▶ **THE TASK**
Across the entries below, how many lines contain the string "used"? Give only the count.

▬▬▬▬▬▬

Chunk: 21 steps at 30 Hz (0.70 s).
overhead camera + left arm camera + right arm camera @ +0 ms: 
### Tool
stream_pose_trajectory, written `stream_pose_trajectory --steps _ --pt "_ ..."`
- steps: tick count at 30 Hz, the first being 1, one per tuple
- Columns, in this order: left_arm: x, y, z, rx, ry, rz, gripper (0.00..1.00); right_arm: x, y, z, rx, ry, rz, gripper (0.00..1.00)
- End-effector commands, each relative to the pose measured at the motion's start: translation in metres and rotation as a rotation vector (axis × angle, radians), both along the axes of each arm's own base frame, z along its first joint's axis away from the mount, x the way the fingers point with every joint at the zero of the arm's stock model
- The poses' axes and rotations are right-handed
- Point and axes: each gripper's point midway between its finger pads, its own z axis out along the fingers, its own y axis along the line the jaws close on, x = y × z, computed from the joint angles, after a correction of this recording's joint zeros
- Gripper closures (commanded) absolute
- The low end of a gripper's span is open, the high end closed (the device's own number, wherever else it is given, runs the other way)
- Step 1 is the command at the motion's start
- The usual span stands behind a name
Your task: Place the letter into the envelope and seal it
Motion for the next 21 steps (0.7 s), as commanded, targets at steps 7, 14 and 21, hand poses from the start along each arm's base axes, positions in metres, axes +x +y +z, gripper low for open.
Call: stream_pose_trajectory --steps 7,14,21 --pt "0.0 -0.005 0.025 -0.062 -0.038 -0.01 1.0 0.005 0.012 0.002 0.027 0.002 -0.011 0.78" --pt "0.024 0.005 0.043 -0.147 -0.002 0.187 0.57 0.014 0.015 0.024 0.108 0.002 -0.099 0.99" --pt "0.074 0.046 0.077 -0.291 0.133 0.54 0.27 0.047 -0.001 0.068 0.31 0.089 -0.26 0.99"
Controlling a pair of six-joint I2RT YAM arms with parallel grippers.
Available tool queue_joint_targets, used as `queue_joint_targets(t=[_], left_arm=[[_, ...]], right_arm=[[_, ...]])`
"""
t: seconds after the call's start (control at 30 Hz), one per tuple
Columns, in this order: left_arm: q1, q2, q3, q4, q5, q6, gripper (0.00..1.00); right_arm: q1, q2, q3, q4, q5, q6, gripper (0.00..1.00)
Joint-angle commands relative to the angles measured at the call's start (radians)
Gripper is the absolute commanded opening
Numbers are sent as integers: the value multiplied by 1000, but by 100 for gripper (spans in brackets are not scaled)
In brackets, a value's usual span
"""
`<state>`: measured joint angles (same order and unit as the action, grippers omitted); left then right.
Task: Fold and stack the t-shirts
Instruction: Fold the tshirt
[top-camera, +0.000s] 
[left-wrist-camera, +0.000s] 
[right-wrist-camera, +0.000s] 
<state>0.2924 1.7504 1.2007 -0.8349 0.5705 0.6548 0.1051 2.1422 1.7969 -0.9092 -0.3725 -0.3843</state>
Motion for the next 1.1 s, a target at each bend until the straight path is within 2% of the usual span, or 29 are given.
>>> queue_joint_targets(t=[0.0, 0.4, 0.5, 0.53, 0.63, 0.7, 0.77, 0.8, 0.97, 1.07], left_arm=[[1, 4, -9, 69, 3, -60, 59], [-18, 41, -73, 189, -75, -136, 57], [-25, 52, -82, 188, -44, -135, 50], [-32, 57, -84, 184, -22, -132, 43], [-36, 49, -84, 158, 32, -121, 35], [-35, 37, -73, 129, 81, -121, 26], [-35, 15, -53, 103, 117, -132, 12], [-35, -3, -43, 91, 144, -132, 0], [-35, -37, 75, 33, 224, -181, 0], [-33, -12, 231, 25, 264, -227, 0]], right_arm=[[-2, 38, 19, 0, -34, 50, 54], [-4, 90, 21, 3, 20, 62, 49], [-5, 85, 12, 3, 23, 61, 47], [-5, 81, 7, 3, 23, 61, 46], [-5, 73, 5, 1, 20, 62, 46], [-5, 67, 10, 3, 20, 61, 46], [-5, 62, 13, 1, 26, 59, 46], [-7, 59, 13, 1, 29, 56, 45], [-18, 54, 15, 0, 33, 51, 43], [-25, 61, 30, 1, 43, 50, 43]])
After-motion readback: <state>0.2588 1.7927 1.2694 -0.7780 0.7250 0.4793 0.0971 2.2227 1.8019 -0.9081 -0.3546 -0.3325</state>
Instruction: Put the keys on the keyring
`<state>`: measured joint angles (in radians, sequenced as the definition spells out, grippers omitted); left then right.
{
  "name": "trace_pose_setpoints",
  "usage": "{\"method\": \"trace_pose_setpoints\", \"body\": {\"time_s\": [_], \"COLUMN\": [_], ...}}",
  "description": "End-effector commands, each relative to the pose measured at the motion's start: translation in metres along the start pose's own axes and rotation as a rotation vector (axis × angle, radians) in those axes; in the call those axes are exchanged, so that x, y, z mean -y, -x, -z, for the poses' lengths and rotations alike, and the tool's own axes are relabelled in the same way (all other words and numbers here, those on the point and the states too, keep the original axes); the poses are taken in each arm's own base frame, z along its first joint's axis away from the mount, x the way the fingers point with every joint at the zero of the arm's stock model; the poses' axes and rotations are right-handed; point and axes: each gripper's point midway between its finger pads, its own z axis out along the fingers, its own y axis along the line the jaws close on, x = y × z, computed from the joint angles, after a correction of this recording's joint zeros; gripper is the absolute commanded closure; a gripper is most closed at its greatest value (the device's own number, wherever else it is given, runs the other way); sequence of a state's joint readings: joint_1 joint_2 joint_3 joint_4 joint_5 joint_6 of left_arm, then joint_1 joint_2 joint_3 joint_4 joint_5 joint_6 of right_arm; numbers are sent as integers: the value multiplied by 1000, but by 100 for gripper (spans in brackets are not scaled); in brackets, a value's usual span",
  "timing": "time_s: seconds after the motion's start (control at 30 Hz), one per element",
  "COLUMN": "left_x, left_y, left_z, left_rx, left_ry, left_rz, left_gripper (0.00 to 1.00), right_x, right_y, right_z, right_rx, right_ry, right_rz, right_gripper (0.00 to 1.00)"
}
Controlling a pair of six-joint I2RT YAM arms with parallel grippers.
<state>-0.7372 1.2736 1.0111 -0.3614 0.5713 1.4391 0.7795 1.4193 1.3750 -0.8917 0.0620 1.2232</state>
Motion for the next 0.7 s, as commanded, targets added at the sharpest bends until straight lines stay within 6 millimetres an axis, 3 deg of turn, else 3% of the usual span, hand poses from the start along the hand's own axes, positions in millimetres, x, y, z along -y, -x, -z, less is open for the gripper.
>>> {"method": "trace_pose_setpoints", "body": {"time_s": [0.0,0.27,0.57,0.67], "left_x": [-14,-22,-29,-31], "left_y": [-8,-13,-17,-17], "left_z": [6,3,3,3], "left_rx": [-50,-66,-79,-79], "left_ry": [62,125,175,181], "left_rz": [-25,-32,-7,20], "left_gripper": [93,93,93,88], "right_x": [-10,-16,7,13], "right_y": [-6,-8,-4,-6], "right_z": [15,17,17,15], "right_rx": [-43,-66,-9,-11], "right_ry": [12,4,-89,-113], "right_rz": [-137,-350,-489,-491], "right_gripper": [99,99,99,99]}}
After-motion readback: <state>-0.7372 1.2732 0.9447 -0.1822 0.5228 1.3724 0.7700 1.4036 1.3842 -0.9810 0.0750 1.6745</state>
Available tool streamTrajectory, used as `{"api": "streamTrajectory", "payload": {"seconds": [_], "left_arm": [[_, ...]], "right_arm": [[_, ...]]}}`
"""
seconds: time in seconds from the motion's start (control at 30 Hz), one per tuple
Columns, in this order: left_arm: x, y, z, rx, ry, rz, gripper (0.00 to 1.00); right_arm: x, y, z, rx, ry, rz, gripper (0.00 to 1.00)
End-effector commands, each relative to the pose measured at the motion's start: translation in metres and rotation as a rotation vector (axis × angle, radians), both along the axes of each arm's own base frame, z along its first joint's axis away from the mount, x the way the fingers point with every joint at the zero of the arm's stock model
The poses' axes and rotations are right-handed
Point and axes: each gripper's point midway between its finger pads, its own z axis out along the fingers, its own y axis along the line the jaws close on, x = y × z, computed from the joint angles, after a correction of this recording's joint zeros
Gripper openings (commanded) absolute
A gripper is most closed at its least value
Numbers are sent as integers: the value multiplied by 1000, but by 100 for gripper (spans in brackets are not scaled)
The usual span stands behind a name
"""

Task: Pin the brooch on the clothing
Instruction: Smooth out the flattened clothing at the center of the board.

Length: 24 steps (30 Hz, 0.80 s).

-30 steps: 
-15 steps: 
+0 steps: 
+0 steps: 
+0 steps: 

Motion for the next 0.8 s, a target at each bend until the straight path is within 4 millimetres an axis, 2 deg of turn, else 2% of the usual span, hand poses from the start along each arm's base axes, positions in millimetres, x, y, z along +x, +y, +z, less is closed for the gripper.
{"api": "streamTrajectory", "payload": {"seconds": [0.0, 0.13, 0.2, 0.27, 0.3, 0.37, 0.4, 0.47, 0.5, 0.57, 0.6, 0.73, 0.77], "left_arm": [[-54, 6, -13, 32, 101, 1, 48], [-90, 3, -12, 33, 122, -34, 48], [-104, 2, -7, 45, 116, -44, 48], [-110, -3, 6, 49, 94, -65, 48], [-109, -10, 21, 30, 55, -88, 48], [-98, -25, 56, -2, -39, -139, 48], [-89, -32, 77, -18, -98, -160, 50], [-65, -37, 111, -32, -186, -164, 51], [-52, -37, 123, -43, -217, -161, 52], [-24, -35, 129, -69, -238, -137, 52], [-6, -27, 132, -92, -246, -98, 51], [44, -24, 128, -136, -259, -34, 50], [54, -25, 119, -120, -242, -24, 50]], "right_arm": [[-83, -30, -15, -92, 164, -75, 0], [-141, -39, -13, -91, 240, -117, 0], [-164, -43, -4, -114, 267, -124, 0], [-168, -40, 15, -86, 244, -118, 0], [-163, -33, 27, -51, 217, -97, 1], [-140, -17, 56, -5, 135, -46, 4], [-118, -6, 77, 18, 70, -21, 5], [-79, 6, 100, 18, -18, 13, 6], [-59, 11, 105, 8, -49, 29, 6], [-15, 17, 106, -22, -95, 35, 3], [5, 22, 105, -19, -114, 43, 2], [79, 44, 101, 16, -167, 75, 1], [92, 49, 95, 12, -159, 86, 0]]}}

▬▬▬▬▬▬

▶ **ANSWER TO THE EXERCISE**
2